The front door separates the superficial world of the corridor from the intensely personal experience of the home, in a manner not unlike that which happens when a client walks through the counsellor’s door. The challenge is then not so much “Can I find a Bible verse to fit the occasion?” as “Can I be Christ to this person whether they know Him or not?” Can my way of relating enhance the depth of encounter so that we can with authenticity, talk about what is most profoundly important at the time? Can the encounter reflect that love which brings healing to a point where we can discover more about the source of that love?
The thin encounter in the corridor is not to be disregarded. It can be the start of more, and even in its own right, it may be the only human contact some of my neighbours ever have as they struggle with lonely and disabled lives. But I wonder what it would be like to walk along to a neighbour’s door, and say “In the name of Jesus…behold I stand at the door and knock. If you will open the door I’d love to come in to you and eat with you, and you with me.”
That would be relating to my neighbour through thick and thin, and quite a revelation!
One more thickness
Some years ago I was teaching in Hong Kong when a group of three Chinese Christian students decided they needed to learn how to counsel those in Hong Kong holding other religious beliefs. So they undertook a project visiting temples and related counselling services to educate themselves. That led me to do something similar to confront the reality that counselling takes many forms other than the Western model, and it is valuable to be sensitive to these differences .
I left Hong Kong to fly to Nashville for the American Association of Christian Counsellors Conference and while there, visited the book displays. Browsing the publishers’ catalogues, I came across a title that intrigued me and so I spoke to the publisher’s representative. I said, “Do you have a copy of Gary Miller’s Incorporating Spirituality in Counselling and Psychotherapy ?” The rep looked a little shocked at my request and said, “I didn’t think there would be any call for that title at this conference, but I do have one copy under the table.” Apparently she thought Christians do not read about spirituality more broadly. She dug down out of sight and brought out the offending book. I bought it there and then.

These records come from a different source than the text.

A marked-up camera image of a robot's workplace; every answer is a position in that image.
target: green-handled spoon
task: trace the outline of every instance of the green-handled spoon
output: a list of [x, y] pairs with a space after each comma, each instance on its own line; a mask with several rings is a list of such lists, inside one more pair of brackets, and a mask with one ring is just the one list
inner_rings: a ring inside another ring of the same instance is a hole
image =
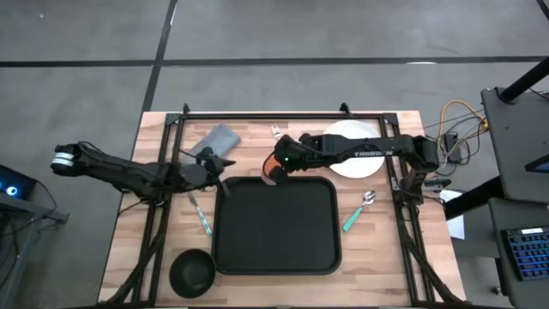
[[347, 220], [347, 222], [345, 223], [345, 225], [343, 226], [343, 232], [346, 232], [349, 230], [349, 228], [351, 228], [353, 226], [353, 223], [355, 220], [357, 220], [357, 218], [359, 217], [360, 213], [362, 212], [362, 210], [364, 209], [364, 207], [366, 205], [370, 205], [372, 203], [374, 203], [374, 200], [376, 199], [376, 192], [375, 191], [367, 191], [364, 196], [362, 197], [362, 206], [360, 206], [358, 209], [356, 209], [353, 213], [353, 215], [351, 215], [351, 217], [349, 218], [349, 220]]

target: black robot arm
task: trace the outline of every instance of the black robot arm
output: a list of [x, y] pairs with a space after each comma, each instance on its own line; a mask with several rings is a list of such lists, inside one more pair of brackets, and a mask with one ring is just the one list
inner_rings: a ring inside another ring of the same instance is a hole
[[182, 193], [219, 183], [223, 160], [205, 148], [196, 164], [137, 163], [108, 155], [89, 142], [57, 145], [51, 169], [57, 175], [86, 175], [112, 184], [120, 191], [132, 191], [139, 198], [156, 200], [163, 192]]
[[379, 156], [398, 156], [410, 165], [412, 169], [400, 183], [400, 189], [408, 193], [412, 202], [423, 203], [421, 186], [427, 174], [438, 169], [437, 144], [423, 136], [348, 139], [339, 135], [311, 136], [305, 133], [296, 142], [284, 135], [266, 160], [263, 173], [277, 182], [298, 170], [329, 167], [352, 158]]

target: black tray
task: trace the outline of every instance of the black tray
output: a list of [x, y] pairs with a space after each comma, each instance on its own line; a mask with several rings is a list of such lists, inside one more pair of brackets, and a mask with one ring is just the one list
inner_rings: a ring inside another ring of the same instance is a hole
[[326, 275], [341, 262], [334, 185], [291, 177], [265, 185], [259, 177], [226, 180], [217, 190], [212, 256], [225, 275]]

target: wooden table
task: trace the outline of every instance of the wooden table
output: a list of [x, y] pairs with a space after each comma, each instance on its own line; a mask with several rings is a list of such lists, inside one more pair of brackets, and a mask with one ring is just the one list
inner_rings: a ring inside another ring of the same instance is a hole
[[[419, 112], [397, 112], [401, 134], [423, 135]], [[157, 161], [165, 112], [146, 112], [140, 125], [133, 160]], [[270, 125], [277, 123], [282, 133], [297, 139], [303, 132], [322, 134], [334, 120], [193, 120], [185, 121], [182, 149], [191, 149], [219, 124], [227, 124], [242, 137], [242, 142], [227, 156], [237, 162], [228, 167], [222, 178], [231, 176], [259, 176], [263, 160], [272, 151], [276, 140]], [[376, 120], [366, 121], [378, 128]], [[170, 144], [173, 144], [174, 133]], [[171, 157], [169, 146], [167, 159]], [[337, 190], [340, 224], [361, 204], [365, 191], [377, 192], [376, 202], [348, 233], [341, 233], [342, 261], [333, 274], [327, 276], [223, 276], [217, 273], [213, 287], [205, 295], [186, 300], [171, 289], [168, 272], [173, 260], [190, 248], [211, 249], [195, 208], [185, 194], [172, 200], [172, 211], [159, 283], [157, 306], [405, 306], [409, 305], [407, 285], [402, 264], [401, 248], [395, 224], [385, 165], [365, 179], [346, 179], [328, 168], [295, 175], [321, 175], [330, 179]], [[214, 193], [194, 192], [211, 226], [214, 225]], [[137, 201], [133, 195], [123, 198], [121, 208]], [[114, 294], [134, 268], [142, 242], [146, 206], [137, 206], [118, 218], [111, 251], [106, 264], [99, 300]], [[427, 257], [458, 297], [465, 299], [454, 250], [450, 241], [442, 207], [426, 200], [420, 206], [420, 224]], [[143, 297], [146, 298], [150, 268], [145, 275]], [[419, 267], [414, 274], [420, 295], [423, 295]]]

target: blue backlit keyboard
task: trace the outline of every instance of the blue backlit keyboard
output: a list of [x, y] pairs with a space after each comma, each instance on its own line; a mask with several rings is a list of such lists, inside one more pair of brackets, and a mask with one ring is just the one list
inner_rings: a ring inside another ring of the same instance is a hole
[[502, 232], [520, 280], [549, 279], [549, 227]]

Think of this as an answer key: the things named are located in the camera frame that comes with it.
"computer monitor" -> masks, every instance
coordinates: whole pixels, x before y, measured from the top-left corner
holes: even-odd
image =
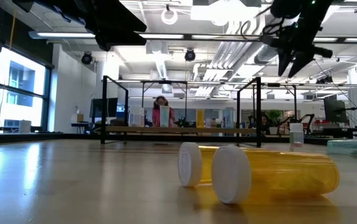
[[[347,122],[345,102],[331,99],[323,99],[325,106],[325,119],[330,122]]]
[[[116,117],[117,112],[117,98],[107,99],[107,118]],[[101,118],[102,117],[102,99],[92,99],[90,118]]]

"potted plant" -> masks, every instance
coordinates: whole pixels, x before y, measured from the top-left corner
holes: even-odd
[[[282,111],[280,110],[270,110],[267,112],[267,116],[270,119],[270,134],[278,133],[278,124],[280,117],[282,116]]]

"pink shirt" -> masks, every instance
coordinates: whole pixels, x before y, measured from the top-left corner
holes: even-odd
[[[169,115],[169,124],[170,128],[173,127],[173,123],[175,121],[174,110],[170,108],[170,115]],[[152,111],[152,121],[154,127],[160,127],[160,109],[153,109]]]

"person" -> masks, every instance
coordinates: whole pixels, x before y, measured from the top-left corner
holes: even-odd
[[[269,117],[265,113],[261,114],[261,131],[265,132],[265,134],[271,134]]]
[[[160,127],[160,106],[168,106],[168,101],[164,96],[158,96],[153,103],[152,122],[154,127]],[[174,110],[170,108],[168,124],[170,128],[173,127],[175,119]]]

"green plant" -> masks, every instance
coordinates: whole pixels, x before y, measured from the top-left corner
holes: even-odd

It not only provides extensive insights in the integration of spiritual themes in counselling, but also devotes two chapters to summarising the beliefs of all the main religious groups worldwide, one devoted to monotheistic beliefs and the other to Eastern religions. I now have a better understanding of where my clients are coming from and can engage more meaningfully with them as I understand their assumptions about God and life. This means I do not have to talk thinly with them but can engage more thickly into a meaningful encounter where we can understand one another. I believe this is invaluable in a culture like Australia, but perhaps even more so in Malaysia.
References:
- Court, J.H., Lee, A., Leung, D. & Lo, J., (2004), Yin and Yang in Counsellor Training in Hong Kong: Experience informs theory and practice. Paper to Society of Counselling and Psychotherapy Educators Conference, Sydney, April 2004.
- Dueck, Alvin & Reimer, Kevin, (2009), A Peaceable Psychology: Christian Therapy in a World of Many Cultures, Brazos Press, Grand Rapids, MI.
- Miller, G., (2003), Incorporating spirituality in counselling and psychotherapy. John Wiley and Sons: Hoboken, NJ.
- Ross, Michael, Xun, Elaine & Wilson, Anne, (2002), Language and the bicultural self. Personality and Social Psychology Bulletin, 20, pp. 127-128, 1040-50.
Dr John Court, PhD, lives in Adelaide, South Australia. He is a Council Member of NACC Malaysia. He was Professor of Counselling and Psychology, developing Christian counselling at Tabor College Adelaide, and before that, was Professor of Psychology at Fuller Theological Seminary.For a number of years, he taught counselling students in Singapore and Hong Kong. He is now retired.